Si frapper des cibles en territoire ennemi reste un pilier de la stratégie militaire israélienne – démontré par les raids continus dans les cieux syrien et libanais, mais aussi par certains vols menés jusqu’en Irak – le cœur de la stratégie israélienne est désormais aussi de protéger ce qui peut se produire sur son territoire et dans ses eaux. Pour cette raison, les corvettes de classe Sa’ar 6 ont également été équipées de deux systèmes de défense aérienne d’une importance particulière, l’Iron Dome et le Barak 8, des systèmes de guerre électronique parmi les plus modernes au monde, des radars pour contrôler tout type de mouvements suspects et intercepter les missiles lancés contre des plates-formes offshore mais aussi contre des cibles au sol. Le tout avec des systèmes israéliens: «seul» le navire est entièrement fabriqué en Allemagne.

En substance, la nouvelle doctrine israélienne stipule que le navire n’est plus un moyen de combattre un autre navire, mais un système d’armes complexe qui peut frapper et protéger à la fois en mer et sur terre. Un thème qui n’est pas seulement opérationnel, mais qui change radicalement la stratégie d’un pays. Il modifie les investissements de guerre, les objectifs diplomatiques, les choix dans les domaines économique et industriel et oriente également les nouveaux choix stratégiques d’Israël. L’engagement pour la mer équivaut à un engagement renouvelé non seulement en Méditerranée, mais aussi en mer Rouge et dans le golfe Persique. La guerre qui était auparavant représentée par les attaques aériennes et terrestres peut désormais être également menée depuis la mer, impliquant ainsi plus de zones de conflit, plus de cibles et plus d’ennemis. Et cela démontre également une nouvelle vision du Moyen-Orient lui-même par Israël, qui à ce stade considère la mer comme un nouveau champ de bataille.

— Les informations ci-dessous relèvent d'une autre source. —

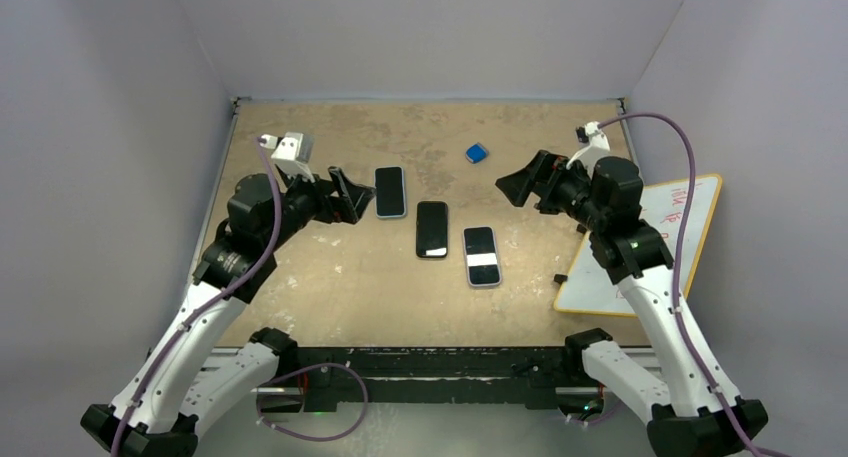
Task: Put the phone into the phone case
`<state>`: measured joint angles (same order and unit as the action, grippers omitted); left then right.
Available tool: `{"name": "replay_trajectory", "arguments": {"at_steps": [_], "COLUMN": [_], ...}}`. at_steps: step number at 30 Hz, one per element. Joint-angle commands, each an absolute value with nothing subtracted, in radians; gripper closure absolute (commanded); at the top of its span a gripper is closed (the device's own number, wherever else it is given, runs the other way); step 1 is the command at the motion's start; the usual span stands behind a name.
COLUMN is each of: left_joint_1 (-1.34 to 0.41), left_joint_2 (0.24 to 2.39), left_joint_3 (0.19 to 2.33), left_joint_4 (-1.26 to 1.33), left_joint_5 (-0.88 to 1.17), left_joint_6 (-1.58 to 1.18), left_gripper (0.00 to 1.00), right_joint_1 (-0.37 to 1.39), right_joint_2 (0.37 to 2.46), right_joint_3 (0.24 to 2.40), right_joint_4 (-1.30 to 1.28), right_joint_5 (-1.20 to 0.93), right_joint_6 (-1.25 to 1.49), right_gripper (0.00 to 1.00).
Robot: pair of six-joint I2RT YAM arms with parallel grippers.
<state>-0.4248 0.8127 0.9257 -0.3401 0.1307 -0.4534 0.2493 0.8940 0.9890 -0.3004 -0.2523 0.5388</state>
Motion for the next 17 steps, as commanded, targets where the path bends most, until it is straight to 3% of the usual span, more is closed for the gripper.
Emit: {"name": "replay_trajectory", "arguments": {"at_steps": [1, 17], "left_joint_1": [-0.420, -0.420], "left_joint_2": [0.801, 0.805], "left_joint_3": [0.939, 0.938], "left_joint_4": [-0.252, -0.257], "left_joint_5": [0.158, 0.185], "left_joint_6": [-0.480, -0.465], "left_gripper": [0.03, 0.05], "right_joint_1": [0.250, 0.249], "right_joint_2": [0.856, 0.765], "right_joint_3": [1.024, 0.974], "right_joint_4": [-0.245, -0.186], "right_joint_5": [-0.277, -0.328], "right_joint_6": [0.570, 0.603], "right_gripper": [0.01, 0.01]}}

Cela signifie clairement aussi, revoir les plans stratégiques des autres forces impliquées dans la région, qui changent déjà leurs objectifs et leurs capacités opérationnelles par hasard. La nouvelle doctrine israélienne nécessite avant tout une réflexion sur l’Iran, qui jusqu’à présent a eu une attention continue vers les eaux du golfe Persique, d’Ormuz et du golfe d’Aden, mais avec un regard de protection des grands navires ou du contrôle du trafic marchand et pétrolier. La défense de Téhéran en mer était principalement orientée vers les «essaims» des petits et nombreux bateaux Pasdaran, des capacités de missiles et de l’exploitation des forces spéciales. Le tout avec le corollaire de pouvoir contrôler Ormuz et le trafic vers le Yémen. Un discours qui vaut également pour le Hezbollah, qui devra revoir les plans de défense des sites de missiles s’ils sont trop proches des côtes, donc découverts face à une attaque venant de la Méditerranée. Et il en va de même pour l’Égypte et la Turquie, qui, bien que possédant des flottes supérieures en nombre et en expérience à celle d’Israël, savent maintenant qu’ils devront également faire face à un élément de plus dans les eaux déjà bouillantes du Levant. La mer qui intéresse Israël, étant donné que le projet de gazoduc Est-Med passe par ces fonds marins, ainsi que les câbles sous-marins du réseau Internet qui sont aujourd’hui l’une des principales pierres angulaires de toute stratégie nationale.